In July of that year it had announced that it planned on repaying the IMF’s bailout. By August, it had managed to pay off its debt through borrowing from the world market at a low interest rate, refinancing the debt under entities that don’t interfere quite so much with their policies.
Hungary had originally borrowed 20 billion Euros to stave off bankruptcy in 2008, and followed in the footsteps of such luminaries as Russia in 2005, and Iceland in 2014. Data collected from the IMF website suggest that a total of 79 countries owed a staggering 68.82 billion in SDRs (special drawing rights) as on May 31 this year, so what these three nations have achieved, makes them a rare breed indeed.
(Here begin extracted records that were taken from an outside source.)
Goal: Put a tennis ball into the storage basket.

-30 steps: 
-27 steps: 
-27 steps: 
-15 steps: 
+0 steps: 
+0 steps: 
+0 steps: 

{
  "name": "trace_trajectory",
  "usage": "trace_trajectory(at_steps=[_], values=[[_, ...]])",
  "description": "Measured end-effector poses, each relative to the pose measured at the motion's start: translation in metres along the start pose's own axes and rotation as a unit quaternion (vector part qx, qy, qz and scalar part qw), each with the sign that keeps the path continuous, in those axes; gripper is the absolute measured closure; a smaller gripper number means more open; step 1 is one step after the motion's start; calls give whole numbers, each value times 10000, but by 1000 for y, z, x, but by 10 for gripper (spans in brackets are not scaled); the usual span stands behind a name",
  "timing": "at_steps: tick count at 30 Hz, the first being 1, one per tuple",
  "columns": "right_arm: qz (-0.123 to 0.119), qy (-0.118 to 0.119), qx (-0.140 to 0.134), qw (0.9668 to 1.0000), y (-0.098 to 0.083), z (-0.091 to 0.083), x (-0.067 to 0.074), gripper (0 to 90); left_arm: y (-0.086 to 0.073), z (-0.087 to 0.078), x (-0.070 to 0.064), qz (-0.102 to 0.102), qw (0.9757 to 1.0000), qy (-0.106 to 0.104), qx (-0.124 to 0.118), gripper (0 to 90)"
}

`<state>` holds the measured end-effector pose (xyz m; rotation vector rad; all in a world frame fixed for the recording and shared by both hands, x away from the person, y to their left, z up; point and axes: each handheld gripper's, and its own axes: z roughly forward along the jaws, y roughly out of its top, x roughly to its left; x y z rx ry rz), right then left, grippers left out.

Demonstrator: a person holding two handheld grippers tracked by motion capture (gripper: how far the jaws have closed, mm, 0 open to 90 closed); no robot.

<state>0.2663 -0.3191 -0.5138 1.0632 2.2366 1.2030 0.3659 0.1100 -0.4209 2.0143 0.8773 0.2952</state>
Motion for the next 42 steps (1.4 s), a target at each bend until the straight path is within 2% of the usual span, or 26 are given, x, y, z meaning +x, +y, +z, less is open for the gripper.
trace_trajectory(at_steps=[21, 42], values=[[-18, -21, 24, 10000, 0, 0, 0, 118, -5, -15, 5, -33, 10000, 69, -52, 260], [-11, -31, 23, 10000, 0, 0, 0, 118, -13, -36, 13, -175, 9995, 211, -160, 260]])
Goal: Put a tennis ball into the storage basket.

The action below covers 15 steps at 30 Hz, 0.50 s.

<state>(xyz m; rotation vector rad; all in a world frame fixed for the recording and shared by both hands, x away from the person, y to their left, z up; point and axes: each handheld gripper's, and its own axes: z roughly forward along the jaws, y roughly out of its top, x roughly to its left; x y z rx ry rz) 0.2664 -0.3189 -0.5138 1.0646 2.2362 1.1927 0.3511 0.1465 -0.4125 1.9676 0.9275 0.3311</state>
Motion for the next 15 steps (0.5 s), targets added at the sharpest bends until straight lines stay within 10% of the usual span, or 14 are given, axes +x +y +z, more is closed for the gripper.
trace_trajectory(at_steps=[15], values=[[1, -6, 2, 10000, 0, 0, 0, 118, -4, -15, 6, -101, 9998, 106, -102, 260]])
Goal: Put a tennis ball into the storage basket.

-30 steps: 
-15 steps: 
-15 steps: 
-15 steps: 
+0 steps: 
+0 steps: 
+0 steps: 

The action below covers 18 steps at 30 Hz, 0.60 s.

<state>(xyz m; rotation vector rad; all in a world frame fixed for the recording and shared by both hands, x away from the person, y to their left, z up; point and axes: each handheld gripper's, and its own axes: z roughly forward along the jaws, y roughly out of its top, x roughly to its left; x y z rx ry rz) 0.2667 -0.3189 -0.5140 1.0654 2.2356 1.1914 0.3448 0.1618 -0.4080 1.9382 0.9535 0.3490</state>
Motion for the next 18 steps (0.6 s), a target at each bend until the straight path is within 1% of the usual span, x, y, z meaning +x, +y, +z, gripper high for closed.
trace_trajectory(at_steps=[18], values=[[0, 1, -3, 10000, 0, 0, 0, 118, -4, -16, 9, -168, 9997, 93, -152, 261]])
In 1998, Russia faced the so-called Ruble Crisis and was deep in debt. It ran high fiscal deficits, faced low productivity and was affected by the Asian Financial Crisis in 1997. 22.6 billion dollars was provided by the IMF and World Bank. Russia decided to keep its exchange rate fairly strong, despite assertions by “economists” (such as George Soros… HAHAHA, the dude’s still sore about getting kicked out of Russia, seeing what he’s done to fund the Soros-signature-style-color-Ukrainian revolution ) that the best way forward was to print money and suppress the value of all of its resources and the savings of its own people.
Oil prices led the way for an “unexpectedly” quick recovery that allowed them to pay off the loan and give George Soros’s cronies the boot, and a middle finger. Of note, in 2006, Russia also paid off the long-standing debt it had incurred from the collapse of the Soviet Union during the Cold War. Another remarkable achievement.
In order to quickly pay off its IMF burden, Iceland did the near exact opposite of what the IMF told it to do: it began by not bailing out its failing banks. It pushed the burden of debt away from its own people and back into the hands of bondholders. And finally, it prosecuted bankers that were responsible – even the prime minister, at the time. When Iceland recovered quickly, rather than implode, this was seen as a “surprising” event for the mainstream media.
Iceland did impose significant levels of austerity by increasing taxes across the board, but this was probably necessary seeing as its first objective was to completely pay off its IMF debt, and expel the serpents which it HAD to repay – or face an Economic Hitman.
“Where everyone else bailed out the bankers and made the public pay the price, Iceland let the banks go bust and actually expanded its social safety net,” noted Paul Krugman, admiringly. Iceland, he found, had demonstrated the “case for letting creditors of private banks gone wild eat the losses”. – The Guardian
That’s probably the only time I would agree with Krugman. His Keynesian belief that spending stacks of money, keeping rates low and borrowing tons of money that cannot be repaid, are the solutions for faltering economies.